Exercise inputs:
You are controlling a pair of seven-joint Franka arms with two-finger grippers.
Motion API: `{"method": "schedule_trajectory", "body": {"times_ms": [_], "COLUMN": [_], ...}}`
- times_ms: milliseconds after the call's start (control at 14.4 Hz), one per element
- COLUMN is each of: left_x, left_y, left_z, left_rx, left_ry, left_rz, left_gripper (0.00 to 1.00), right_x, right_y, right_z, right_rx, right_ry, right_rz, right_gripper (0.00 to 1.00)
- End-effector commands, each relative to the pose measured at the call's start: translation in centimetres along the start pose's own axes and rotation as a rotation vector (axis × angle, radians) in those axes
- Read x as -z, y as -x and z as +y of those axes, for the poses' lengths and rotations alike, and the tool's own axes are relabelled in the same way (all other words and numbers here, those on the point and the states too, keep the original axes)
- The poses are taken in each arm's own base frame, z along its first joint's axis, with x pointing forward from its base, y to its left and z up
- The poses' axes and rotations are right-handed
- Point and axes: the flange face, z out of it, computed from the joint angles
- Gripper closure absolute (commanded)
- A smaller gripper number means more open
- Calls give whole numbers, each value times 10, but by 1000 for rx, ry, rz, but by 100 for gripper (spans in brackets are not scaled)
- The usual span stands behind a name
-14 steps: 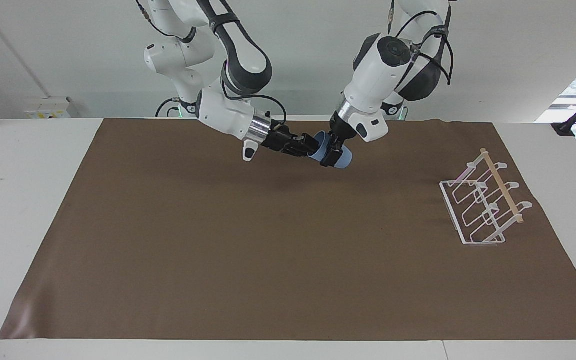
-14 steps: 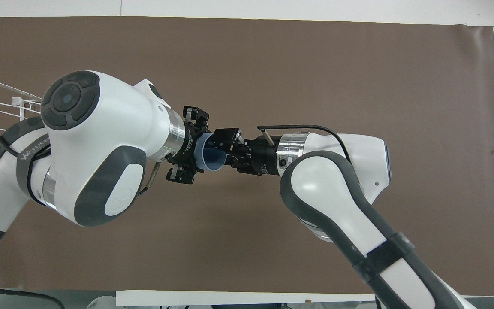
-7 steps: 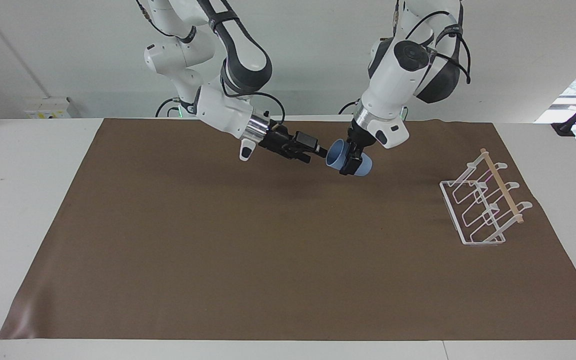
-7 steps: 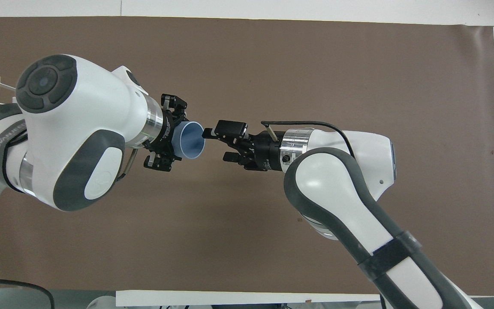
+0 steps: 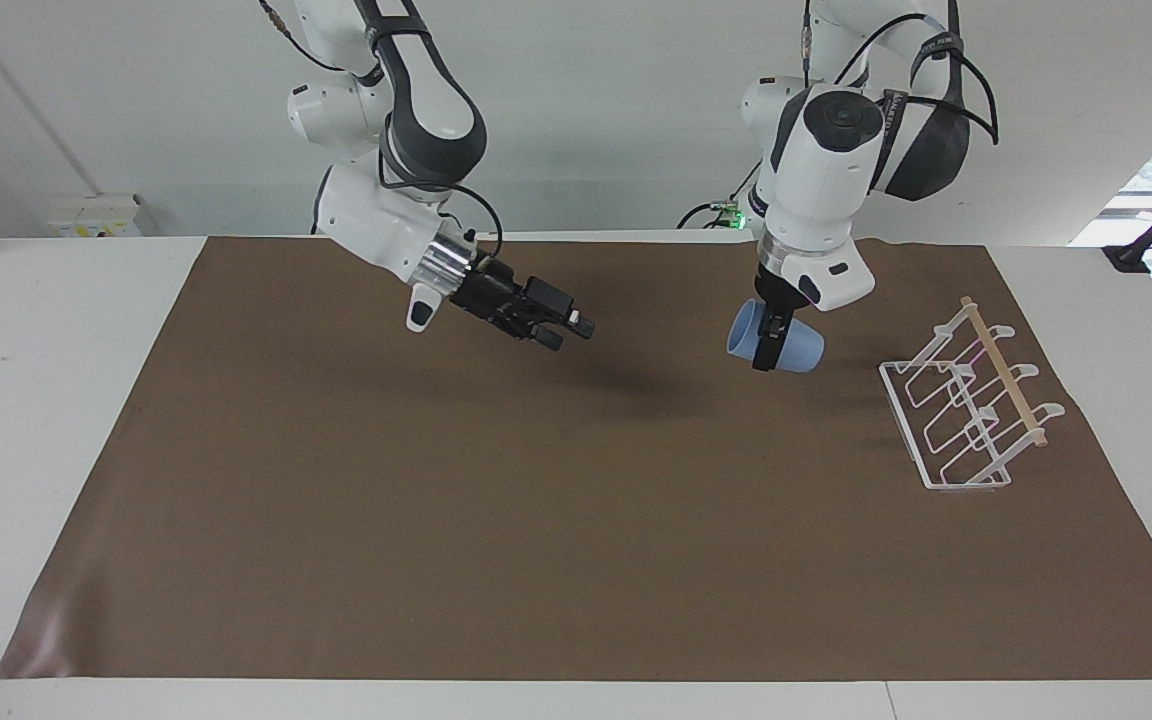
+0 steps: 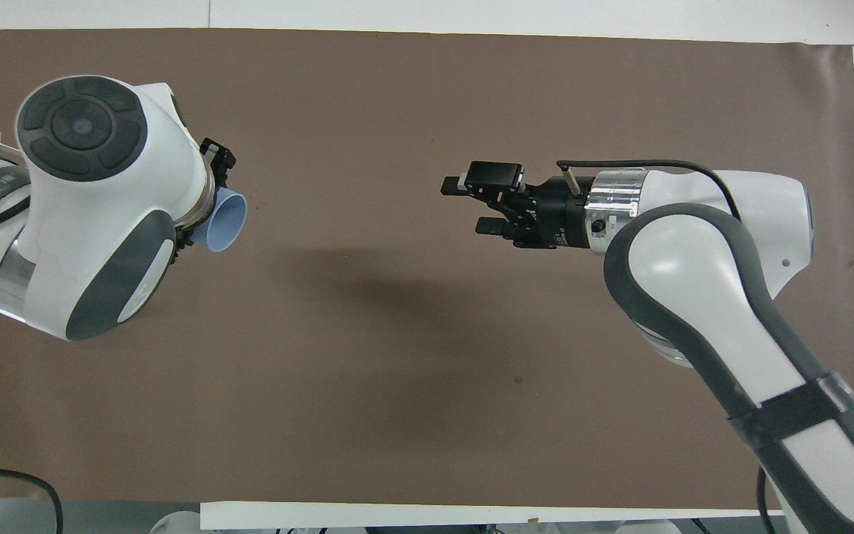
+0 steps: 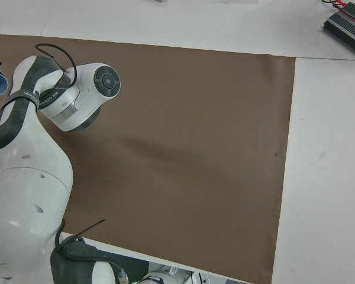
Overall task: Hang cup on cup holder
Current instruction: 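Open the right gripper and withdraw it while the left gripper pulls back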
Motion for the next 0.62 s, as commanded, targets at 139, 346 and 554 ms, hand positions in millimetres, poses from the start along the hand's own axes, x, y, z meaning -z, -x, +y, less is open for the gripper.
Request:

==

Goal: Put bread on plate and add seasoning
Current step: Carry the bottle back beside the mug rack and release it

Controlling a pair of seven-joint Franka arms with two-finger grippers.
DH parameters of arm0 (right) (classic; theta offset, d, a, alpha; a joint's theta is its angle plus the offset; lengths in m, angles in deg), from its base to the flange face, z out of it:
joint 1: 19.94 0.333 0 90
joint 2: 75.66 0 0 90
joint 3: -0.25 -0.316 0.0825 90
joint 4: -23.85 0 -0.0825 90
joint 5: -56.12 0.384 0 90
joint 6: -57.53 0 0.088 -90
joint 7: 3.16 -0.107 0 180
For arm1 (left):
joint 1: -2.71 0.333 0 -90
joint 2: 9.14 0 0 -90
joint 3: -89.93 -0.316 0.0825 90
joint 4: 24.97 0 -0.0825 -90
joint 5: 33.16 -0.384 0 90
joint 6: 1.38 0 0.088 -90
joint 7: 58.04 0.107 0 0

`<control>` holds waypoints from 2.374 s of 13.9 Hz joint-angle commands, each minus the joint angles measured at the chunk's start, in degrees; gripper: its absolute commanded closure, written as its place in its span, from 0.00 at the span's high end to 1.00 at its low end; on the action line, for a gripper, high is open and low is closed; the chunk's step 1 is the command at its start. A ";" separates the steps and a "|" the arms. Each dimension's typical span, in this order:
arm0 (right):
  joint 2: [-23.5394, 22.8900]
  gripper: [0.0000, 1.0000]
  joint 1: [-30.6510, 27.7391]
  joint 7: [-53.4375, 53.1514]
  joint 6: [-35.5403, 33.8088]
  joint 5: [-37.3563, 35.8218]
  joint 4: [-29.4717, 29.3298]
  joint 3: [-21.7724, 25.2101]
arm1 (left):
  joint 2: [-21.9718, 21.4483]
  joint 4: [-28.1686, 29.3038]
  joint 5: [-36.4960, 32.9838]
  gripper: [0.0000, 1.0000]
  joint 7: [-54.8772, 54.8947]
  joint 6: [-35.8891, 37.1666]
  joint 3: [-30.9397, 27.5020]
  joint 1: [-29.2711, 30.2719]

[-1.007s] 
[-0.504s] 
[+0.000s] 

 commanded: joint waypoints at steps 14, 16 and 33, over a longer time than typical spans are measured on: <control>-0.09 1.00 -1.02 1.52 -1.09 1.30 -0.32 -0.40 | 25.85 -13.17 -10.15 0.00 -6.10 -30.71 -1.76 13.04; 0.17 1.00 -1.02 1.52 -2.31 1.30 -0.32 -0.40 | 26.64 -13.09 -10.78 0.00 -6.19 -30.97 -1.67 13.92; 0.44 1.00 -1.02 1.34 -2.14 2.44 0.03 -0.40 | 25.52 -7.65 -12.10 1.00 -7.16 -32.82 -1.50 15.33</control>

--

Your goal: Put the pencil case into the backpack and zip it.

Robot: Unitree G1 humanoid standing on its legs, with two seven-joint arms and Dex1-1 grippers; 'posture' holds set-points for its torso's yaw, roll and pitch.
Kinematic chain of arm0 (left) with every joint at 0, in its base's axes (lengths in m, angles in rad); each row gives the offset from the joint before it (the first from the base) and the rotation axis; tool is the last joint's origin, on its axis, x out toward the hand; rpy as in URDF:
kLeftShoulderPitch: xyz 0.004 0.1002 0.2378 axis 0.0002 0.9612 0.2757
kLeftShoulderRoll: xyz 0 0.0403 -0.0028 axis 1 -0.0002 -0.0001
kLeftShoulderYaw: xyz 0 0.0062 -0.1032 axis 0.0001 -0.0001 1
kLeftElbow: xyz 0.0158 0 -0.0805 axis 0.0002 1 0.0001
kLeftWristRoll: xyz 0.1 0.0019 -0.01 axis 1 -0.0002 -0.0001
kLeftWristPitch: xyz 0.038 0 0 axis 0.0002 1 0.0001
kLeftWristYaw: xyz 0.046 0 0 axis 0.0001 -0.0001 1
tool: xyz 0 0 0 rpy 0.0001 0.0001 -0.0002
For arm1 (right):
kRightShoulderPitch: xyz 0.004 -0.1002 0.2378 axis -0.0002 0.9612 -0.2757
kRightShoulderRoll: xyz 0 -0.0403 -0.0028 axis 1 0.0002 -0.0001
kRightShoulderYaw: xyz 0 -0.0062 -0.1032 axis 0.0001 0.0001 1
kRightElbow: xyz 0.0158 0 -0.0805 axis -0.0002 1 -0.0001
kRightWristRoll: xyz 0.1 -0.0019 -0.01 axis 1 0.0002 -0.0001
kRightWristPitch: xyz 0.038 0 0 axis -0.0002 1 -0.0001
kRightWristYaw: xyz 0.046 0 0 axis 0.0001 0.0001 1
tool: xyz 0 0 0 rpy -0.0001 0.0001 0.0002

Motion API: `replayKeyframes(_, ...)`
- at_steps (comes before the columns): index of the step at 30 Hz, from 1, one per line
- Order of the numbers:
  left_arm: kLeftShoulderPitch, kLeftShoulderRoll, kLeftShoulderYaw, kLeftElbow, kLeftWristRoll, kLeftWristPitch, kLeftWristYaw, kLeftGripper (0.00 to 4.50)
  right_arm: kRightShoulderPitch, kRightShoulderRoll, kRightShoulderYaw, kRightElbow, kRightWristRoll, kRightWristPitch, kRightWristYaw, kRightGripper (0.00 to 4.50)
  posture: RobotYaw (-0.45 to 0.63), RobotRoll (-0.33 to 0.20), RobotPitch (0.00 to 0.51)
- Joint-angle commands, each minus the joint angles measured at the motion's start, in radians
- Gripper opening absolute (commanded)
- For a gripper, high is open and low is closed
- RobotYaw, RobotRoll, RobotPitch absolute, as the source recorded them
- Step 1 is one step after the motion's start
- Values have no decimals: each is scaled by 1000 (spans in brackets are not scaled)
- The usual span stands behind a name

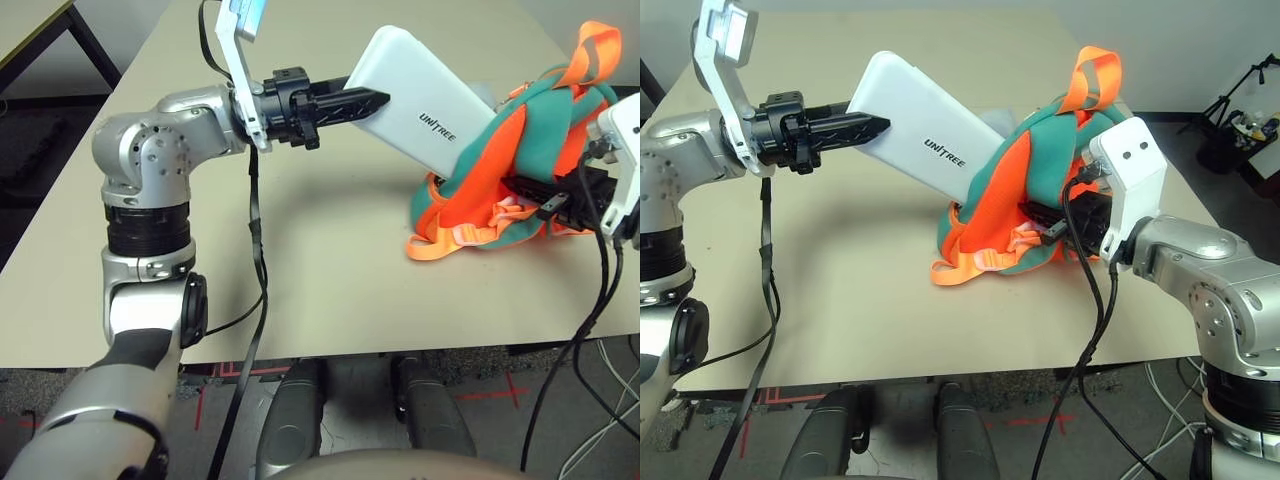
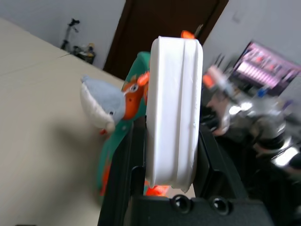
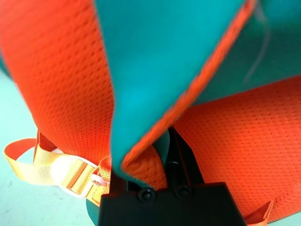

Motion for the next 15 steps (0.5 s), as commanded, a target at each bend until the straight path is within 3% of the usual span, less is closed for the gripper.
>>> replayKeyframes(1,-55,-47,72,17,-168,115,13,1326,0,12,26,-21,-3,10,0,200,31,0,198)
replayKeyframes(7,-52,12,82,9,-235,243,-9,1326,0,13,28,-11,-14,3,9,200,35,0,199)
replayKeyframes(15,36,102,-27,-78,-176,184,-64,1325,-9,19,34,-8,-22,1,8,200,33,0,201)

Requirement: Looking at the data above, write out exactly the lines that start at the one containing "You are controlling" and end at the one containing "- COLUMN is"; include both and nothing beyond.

Written answer:
You are controlling a pair of seven-joint Franka arms with two-finger grippers.
Motion API: `{"method": "schedule_trajectory", "body": {"times_ms": [_], "COLUMN": [_], ...}}`
- times_ms: milliseconds after the call's start (control at 14.4 Hz), one per element
- COLUMN is each of: left_x, left_y, left_z, left_rx, left_ry, left_rz, left_gripper (0.00 to 1.00), right_x, right_y, right_z, right_rx, right_ry, right_rz, right_gripper (0.00 to 1.00)

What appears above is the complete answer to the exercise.